[Work instruction]: Go line by line through the records below. Copy whichever lines contain the string "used".

[Source data]:
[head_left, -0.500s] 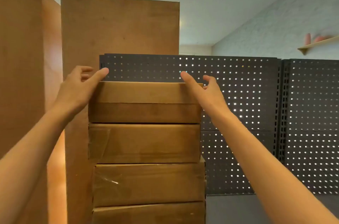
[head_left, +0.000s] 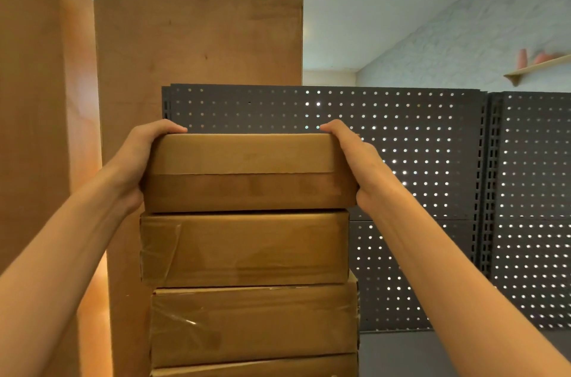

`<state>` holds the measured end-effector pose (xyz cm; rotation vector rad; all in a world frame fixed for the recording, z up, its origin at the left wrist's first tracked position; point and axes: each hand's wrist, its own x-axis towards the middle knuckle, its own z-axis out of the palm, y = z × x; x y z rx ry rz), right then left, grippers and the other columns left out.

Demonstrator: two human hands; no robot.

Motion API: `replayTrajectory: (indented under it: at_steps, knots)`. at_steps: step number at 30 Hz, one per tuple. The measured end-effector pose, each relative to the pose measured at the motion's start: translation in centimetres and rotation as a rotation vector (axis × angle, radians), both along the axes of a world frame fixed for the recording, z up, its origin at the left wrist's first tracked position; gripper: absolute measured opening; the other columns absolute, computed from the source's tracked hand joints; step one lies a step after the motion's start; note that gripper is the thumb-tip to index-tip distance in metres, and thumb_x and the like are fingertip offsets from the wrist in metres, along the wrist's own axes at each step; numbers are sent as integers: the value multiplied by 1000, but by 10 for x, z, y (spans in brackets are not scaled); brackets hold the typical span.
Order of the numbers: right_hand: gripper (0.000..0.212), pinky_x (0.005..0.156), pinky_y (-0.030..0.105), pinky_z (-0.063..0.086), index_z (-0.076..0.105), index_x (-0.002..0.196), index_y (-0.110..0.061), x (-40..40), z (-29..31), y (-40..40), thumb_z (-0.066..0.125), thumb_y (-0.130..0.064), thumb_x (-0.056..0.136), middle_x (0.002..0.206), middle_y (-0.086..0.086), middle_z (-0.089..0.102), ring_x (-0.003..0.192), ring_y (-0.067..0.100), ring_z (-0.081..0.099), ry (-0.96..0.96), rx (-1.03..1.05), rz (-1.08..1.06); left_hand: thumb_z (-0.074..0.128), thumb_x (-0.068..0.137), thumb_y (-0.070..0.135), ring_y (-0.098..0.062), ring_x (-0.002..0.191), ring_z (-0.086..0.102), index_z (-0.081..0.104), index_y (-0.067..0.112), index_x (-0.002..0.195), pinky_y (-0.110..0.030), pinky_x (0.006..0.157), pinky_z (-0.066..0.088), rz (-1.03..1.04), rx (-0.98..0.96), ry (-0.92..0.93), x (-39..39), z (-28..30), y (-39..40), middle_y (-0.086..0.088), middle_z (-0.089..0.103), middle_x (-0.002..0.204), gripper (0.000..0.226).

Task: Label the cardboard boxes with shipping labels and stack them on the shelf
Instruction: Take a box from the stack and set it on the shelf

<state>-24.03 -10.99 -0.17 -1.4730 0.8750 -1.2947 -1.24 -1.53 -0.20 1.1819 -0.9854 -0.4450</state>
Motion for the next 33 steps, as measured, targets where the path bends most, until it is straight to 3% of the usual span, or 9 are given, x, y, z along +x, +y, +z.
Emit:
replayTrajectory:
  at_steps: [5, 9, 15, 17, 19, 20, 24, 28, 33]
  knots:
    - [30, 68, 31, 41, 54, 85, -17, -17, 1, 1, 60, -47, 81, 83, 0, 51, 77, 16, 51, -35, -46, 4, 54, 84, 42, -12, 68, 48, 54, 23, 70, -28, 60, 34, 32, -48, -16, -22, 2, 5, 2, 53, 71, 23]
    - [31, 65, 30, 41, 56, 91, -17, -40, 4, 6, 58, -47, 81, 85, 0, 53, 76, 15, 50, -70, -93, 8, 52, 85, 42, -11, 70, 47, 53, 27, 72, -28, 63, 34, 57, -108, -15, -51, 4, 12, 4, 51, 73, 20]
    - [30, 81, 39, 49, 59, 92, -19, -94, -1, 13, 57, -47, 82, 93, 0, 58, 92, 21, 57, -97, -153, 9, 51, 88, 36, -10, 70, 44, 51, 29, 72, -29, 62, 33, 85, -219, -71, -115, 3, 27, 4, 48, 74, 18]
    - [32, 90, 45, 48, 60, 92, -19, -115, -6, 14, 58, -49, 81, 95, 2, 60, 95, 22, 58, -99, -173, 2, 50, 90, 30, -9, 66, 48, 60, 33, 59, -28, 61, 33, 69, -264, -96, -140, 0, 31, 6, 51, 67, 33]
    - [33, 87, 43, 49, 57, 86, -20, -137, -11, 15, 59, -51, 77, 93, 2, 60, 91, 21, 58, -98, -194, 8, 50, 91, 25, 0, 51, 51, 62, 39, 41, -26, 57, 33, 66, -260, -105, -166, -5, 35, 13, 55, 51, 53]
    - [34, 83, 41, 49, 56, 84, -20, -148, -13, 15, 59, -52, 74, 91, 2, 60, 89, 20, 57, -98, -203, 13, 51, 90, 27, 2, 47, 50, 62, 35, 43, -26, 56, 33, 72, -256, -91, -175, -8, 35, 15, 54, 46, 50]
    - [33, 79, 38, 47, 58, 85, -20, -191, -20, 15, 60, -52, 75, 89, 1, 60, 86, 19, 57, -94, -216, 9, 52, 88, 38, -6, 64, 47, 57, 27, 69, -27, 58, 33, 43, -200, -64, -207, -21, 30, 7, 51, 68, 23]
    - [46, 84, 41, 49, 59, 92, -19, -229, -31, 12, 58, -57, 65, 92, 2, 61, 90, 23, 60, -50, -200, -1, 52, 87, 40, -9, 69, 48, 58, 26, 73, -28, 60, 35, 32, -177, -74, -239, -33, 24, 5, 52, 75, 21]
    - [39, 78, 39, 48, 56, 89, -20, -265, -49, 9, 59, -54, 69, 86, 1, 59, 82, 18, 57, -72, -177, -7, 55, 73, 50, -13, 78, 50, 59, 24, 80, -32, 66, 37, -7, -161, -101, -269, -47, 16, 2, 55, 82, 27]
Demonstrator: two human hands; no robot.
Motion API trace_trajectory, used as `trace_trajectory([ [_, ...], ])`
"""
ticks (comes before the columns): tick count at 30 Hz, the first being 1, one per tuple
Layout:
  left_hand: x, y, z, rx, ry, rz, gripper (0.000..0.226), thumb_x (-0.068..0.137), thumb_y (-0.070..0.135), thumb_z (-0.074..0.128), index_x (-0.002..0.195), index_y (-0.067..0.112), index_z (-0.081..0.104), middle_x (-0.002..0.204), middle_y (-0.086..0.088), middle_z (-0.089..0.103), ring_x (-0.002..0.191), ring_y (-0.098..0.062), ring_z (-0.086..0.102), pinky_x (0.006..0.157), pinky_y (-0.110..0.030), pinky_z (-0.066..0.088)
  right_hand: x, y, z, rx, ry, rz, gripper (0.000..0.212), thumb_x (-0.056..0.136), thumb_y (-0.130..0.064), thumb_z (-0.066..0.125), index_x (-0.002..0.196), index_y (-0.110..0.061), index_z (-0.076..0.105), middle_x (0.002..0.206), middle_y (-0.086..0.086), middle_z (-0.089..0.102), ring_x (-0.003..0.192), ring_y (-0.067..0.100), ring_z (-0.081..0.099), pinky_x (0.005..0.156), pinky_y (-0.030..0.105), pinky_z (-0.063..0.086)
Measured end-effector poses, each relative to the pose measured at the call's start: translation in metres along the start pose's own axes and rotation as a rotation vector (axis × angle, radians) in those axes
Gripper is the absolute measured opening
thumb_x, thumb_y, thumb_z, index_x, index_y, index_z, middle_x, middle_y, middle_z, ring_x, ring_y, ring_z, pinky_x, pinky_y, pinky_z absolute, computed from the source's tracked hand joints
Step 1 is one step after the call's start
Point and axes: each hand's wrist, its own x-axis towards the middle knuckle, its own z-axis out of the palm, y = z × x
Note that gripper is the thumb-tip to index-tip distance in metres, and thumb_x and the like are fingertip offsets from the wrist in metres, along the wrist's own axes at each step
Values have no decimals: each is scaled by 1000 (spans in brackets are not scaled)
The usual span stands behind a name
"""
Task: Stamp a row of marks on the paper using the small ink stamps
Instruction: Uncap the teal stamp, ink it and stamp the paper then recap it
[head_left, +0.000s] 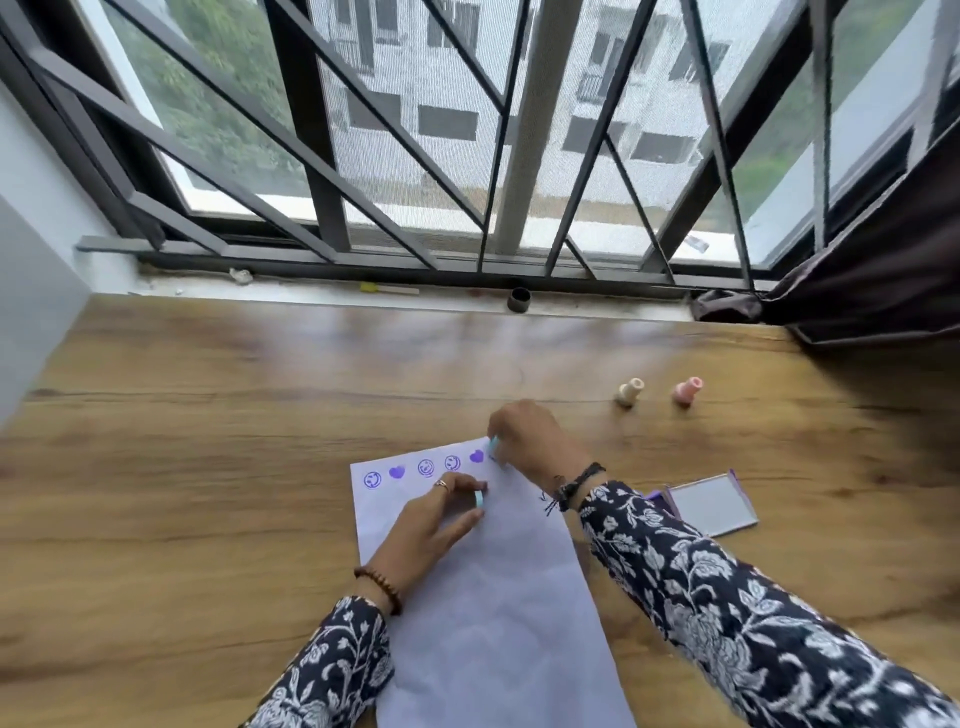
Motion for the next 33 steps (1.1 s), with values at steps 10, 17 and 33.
trace_trajectory([
  [10,-13,19,5,-204,275,-52,22,78,10,69,89,29,66,99,8,69,95,3,61,81,-9,47,-99,25,6,1578,287,445,20,85,7,55,102,6,64,87,12,68,71,14,66,67,15,56],
  [17,-25,53,34,-599,222,-139,16,80,4,64,94,8,71,83,2,75,77,-7,67,69,-15,55,-147,11,-2,1322,318,235,23,78,7,64,93,-8,70,83,3,74,75,7,68,67,12,54],
  [33,-15,89,66,-658,156,-165,15,80,-2,60,87,4,71,73,1,76,72,-11,70,63,-15,56,-170,37,-35,1051,356,85,34,71,-3,74,70,-37,72,71,-22,74,73,-5,68,66,8,51],
])
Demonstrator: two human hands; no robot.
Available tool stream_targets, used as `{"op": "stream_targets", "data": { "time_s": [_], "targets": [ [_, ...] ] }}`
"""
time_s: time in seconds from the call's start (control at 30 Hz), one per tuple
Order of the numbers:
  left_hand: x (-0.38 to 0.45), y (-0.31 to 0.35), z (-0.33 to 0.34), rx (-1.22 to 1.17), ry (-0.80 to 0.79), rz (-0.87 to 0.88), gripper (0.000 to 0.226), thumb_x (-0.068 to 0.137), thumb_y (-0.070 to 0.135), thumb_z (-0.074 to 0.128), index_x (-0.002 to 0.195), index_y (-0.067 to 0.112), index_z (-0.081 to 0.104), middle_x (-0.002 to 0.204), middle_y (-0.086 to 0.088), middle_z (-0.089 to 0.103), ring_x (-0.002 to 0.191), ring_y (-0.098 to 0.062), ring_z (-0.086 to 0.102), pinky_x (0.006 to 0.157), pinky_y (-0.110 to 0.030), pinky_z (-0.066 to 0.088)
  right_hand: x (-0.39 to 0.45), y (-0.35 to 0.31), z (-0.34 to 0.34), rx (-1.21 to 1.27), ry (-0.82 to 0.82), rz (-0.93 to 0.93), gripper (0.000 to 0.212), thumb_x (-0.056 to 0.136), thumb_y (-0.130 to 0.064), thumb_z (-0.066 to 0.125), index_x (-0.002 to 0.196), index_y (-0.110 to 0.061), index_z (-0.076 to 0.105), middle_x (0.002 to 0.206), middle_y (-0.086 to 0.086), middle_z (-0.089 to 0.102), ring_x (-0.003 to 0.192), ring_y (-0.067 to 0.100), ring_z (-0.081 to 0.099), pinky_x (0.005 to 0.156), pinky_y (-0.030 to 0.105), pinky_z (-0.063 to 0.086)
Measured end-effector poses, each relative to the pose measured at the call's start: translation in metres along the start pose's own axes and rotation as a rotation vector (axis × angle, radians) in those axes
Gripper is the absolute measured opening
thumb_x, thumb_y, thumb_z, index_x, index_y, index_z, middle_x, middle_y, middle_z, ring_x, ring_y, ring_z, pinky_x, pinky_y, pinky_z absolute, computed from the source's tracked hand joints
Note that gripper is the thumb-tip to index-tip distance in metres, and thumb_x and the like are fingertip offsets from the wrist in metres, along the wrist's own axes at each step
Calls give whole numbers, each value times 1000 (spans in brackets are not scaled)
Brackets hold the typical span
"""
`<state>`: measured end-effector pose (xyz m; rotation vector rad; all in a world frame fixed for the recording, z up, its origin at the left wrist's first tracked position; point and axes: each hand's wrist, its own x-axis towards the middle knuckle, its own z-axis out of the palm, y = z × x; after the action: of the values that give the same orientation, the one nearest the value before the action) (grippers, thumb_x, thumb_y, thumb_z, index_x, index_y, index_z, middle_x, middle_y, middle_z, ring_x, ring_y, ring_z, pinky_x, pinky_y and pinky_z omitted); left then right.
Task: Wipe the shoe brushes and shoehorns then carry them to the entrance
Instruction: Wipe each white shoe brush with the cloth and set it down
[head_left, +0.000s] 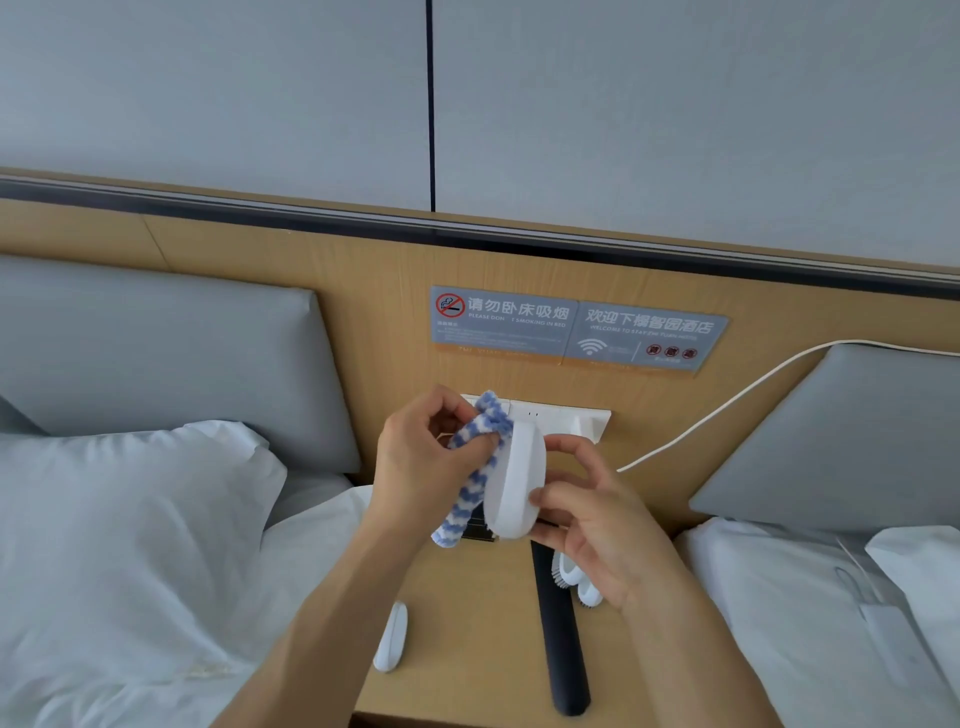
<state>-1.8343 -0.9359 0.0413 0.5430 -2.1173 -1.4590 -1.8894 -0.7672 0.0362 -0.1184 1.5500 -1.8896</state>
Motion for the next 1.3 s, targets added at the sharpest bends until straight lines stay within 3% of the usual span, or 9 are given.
{"op": "stream_targets", "data": {
  "time_s": [0.1,0.27,0.5,0.6,0.73,0.83,0.9,1.03,1.3],
  "targets": [
    [-5,-8,-1,-79,-3,-55,17,70,22,80,74,25,64,74,2,68,73,-23,66,63,-34,55,4,8,1,41,1,54,38,88,10,62,119,-13,60,111,21,73,104,41,70,79,47,62],
    [-9,-24,-8,-118,68,-143,17,68,23,79,76,25,64,79,1,70,80,-28,68,71,-50,58,14,29,-3,112,90,151,35,89,8,66,119,-10,62,111,12,75,105,35,71,71,42,61],
    [-17,-68,-18,-122,122,-250,17,75,19,82,78,22,65,79,-4,71,79,-30,69,71,-53,59,32,80,-16,150,138,433,33,90,8,64,119,-7,63,120,16,69,115,32,65,74,42,60],
    [-23,-93,-18,-114,123,-310,17,79,22,80,79,26,63,79,3,70,76,-21,71,66,-43,61,45,112,-24,131,188,538,25,90,7,64,108,-11,65,117,14,70,110,28,66,84,43,56],
    [-30,-123,-18,-129,147,-409,17,85,24,75,80,29,60,80,12,68,72,-2,68,58,-18,53,63,161,-33,95,251,645,28,89,4,67,113,-11,63,116,14,69,106,27,66,76,36,55],
    [-34,-145,-21,-144,200,-519,15,89,27,72,82,30,58,89,7,68,83,-11,69,65,-29,55,76,194,-36,61,250,691,31,91,2,67,119,-11,61,119,15,67,108,29,65,78,38,56],
    [-36,-159,-24,-158,226,-589,13,90,28,70,87,28,57,99,2,69,92,-18,70,72,-37,59,85,217,-37,38,249,714,26,91,3,66,112,-12,62,116,16,67,105,30,67,74,38,58],
    [-39,-180,-32,-188,274,-696,17,92,30,66,101,20,55,111,-1,69,100,-19,69,89,-46,58,105,264,-37,-27,270,764,24,89,4,68,109,-9,64,104,15,70,93,29,70,66,36,59],
    [-51,-217,-41,-245,318,-755,18,93,22,67,102,13,54,97,2,74,91,-16,73,85,-46,60,137,342,-29,-111,354,818,35,88,4,70,121,-5,65,115,18,71,102,32,69,90,43,56]
  ]
}}
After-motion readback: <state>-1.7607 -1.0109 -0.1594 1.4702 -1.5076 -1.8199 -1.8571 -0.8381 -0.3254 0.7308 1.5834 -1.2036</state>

[Solved problem]:
Motion API trace_trajectory, used as `trace_trajectory([ [_, ...], ])`
Available tool stream_targets, used as `{"op": "stream_targets", "data": { "time_s": [_], "targets": [ [_, ...] ] }}`

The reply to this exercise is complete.